日めくりプロ野球 2011年8月

【8月22日】1989年(平元) あと1人でズッコケタ 宮本和知 “女房”にしかられた

[ 2011年8月22日 06:00 ]

 【巨人5―3ヤクルト】8回まで散発4安打12奪三振。プロ入り初完封は間違いない、神宮球場の満員の観客はそ誰もがそう思っていた。ヤクルト―巨人18回戦、巨人の先発宮本和知投手は完璧な投球だった。

 9回2死一塁までこぎつけた。この日宮本に2三振の5番広沢克己右翼手は、ショートへのゴロ。しかし、飛んだコースが悪かった。川相昌弘遊撃手が何とか捕球したものの内野安打に。走者が塁上に2人たまった。

 6番角富士夫三塁手はここまで3三振。9回に1三振を奪っていた宮本。「自分の背番号(13)以上の三振が取りたくて」とストレート勝負。しかし、真ん中のベルト付近の絶好球になってしまった。

 タイミングが合っていなかった角でもこれなら打ち返せる。右翼に飛んだ打球は、スタンドの中央やや下ではねた。4号3点弾は宮本のプロ初完封勝利を打ち砕く一発となった。

 続く代打の渋井敬一遊撃手を遊ゴロに仕留め、完投でシーズン2勝目をマークしたが、初のシャットアウトは逃した。「いやあ~、大ドンデン返し、アン・ポン・タンですね」と、当時の人気番組「ねるとん紅鯨団」でとんねるずの石橋貴明が、女の子に告白してフラれた男の子に対して言っていたセリフでおどけたが、その後は「(捕手)の中尾さからしかられました。自分に酔うなって」と神妙な顔つきに。ストレートで勝負にいった“若さ”を反省した。

 こういう機会を1度失うと、なかなか次のチャンスは巡ってこないものだが、宮本には意外と早く回ってきた。9月10日の広島22回戦(広島)で、5安打でプロ入り初完封。巨人の左腕投手の完封は、宮本がルーキーだった85年4月26日のキール・カムストック投手が対中日3回戦(後楽園)で記録して以来、4年ぶりのことだった。

 いつもは明るく、こんな場面でも照れておちゃらける宮本だったが、ヒーローインタビューでは無言のまま。アナウンサーが不思議に思って、顔をのぞき込むと、目を潤ませ、胸がいっぱいで何も言えない男がいた。「信じられないです…。とても嬉しい…」と言うのが精いっぱいだった。

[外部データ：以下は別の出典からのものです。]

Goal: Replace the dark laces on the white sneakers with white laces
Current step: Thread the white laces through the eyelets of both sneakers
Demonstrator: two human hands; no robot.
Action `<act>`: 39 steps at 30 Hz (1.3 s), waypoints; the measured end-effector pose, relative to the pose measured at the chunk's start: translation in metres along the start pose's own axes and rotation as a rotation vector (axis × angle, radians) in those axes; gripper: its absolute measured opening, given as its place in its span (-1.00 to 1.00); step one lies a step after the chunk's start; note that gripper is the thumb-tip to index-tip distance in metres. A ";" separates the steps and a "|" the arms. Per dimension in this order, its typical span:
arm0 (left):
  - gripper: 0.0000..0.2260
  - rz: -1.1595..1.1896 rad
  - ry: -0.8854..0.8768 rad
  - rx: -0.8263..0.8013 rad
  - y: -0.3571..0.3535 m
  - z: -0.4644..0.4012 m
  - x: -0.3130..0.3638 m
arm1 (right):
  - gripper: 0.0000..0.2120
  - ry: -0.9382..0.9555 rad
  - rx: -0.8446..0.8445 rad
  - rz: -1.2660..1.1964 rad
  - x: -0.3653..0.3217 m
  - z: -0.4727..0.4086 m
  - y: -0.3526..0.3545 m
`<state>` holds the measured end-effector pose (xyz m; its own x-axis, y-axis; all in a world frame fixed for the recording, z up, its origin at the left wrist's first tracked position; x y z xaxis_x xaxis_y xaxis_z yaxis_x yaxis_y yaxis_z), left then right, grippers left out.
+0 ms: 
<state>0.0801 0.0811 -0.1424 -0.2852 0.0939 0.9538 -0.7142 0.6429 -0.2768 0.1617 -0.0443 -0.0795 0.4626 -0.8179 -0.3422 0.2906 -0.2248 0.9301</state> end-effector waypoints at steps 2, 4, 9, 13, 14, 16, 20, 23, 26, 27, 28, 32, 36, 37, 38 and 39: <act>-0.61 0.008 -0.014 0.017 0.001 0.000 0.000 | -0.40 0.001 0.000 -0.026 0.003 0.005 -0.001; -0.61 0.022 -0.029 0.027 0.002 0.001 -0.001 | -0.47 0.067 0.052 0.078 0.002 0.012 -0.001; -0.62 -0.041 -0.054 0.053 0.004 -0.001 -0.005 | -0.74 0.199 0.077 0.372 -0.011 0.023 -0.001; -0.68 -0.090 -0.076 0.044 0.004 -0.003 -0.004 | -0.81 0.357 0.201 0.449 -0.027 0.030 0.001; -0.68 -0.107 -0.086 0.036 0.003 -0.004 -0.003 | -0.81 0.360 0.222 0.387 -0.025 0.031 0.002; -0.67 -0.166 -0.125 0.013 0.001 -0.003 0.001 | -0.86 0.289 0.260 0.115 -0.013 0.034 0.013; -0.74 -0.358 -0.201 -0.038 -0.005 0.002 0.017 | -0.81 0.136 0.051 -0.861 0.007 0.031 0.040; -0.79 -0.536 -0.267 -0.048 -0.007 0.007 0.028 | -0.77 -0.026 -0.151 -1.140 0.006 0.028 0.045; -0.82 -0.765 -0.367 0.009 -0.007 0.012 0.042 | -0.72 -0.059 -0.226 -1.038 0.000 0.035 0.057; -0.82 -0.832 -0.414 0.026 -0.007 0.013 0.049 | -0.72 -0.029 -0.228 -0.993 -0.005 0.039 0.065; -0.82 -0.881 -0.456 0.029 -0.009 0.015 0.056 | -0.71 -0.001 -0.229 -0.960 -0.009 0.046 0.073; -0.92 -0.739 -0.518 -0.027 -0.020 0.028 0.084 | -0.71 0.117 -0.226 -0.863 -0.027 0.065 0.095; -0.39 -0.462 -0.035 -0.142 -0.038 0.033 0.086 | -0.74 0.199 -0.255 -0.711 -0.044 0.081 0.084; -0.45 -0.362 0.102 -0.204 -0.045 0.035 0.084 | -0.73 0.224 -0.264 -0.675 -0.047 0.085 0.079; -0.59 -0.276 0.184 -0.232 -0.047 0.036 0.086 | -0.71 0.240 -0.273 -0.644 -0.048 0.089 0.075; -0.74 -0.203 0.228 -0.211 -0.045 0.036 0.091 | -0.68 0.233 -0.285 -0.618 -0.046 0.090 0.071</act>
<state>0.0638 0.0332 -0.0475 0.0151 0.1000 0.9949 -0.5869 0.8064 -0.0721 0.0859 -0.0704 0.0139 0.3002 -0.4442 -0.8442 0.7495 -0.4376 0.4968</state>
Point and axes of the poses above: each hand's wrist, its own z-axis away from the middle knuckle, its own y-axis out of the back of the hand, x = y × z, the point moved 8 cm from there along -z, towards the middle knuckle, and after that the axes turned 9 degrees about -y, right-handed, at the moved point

 10月6日の大洋26回戦(横浜)でも5安打8奪三振で2度目のシャットアウトをした宮本はセ・リーグ優勝の胴上げ投手に。近鉄との日本シリーズでも、最後にマウンドにいたお陰で胴上げ投手となった。

 2完封2度の胴上げ投手で、年棒は一気に1140万円アップで760万円から大幅増となった。その源は、完封目前で打たれたヤクルト戦での経験だった。